Ester Marsh: Love and accept your body

Published 12:00 am Saturday, April 12, 2025

Another column I have written about in the past. But the conversations I have had after last week’s strong core column, I feel the need to cover this again. If you don’t love your own body, who is going to?

I absolutely love confident people, no matter what size or shape they are. They walk around and have accepted, and look beautiful in, their own body. “Love and accept what your family genetics and God gave you” is one of my favorite answers when people are trying to “change” their body. Society and social media don’t help by portraying “perfect” bodies, which are so far from the truth. Many bodies are posted with a filter for this, that and the other. My dad always said, “If it’s too good to be true, it is.”

Everyone has a certain body type that has passed on to them through family genetics. Even when your parents and siblings don’t have that “shape,” most of the time when you go back in your family tree, that particular shape will be somewhere in your family’s past. Someone with wide hips might want to make the hips smaller but when you feel your hips and you feel bones, there is no way you can make that part smaller. One thing you are not able to do is to spot reduce when working out. Especially when you are dealing with bone structure but even dealing with fat, just because you are working that part out does not mean you are losing fat/weight in that particular area. A total body workout focusing on problem areas, enhancing other parts, lots of cardio and a healthy eating lifestyle will get you on your way to lose the unwanted fat and hopefully the shape you want.

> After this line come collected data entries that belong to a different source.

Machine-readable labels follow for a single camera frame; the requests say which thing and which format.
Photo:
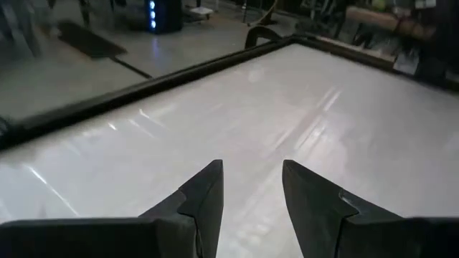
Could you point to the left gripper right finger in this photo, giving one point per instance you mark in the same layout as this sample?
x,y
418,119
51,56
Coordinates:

Your main focus should be health first! Not just the body, also the spirit and the mind. In my almost 43 years of being in fitness, I have seen magical body and spirit changes. With hard work, patience and perseverance, you will reach your goals. As I have mentioned before, you can not spot reduce or change the structure of your bones or genetics. However, through working out with weights you can change the size of your muscles and therefore the appearance of your symmetry. A fitness trainer can assist you with a weight-lifting program. Add cardio most days of the week, and remember from last week’s column to focus on posture and strong core throughout your workouts and the day. Hard work and determination can get you the symmetry you want while considering what your family heritage and God gave you! But always remember, love and accept your body, and patience is a must!

Ester Marsh is associate executive director and director of healthy living at the J.F. Hurley Family YMCA.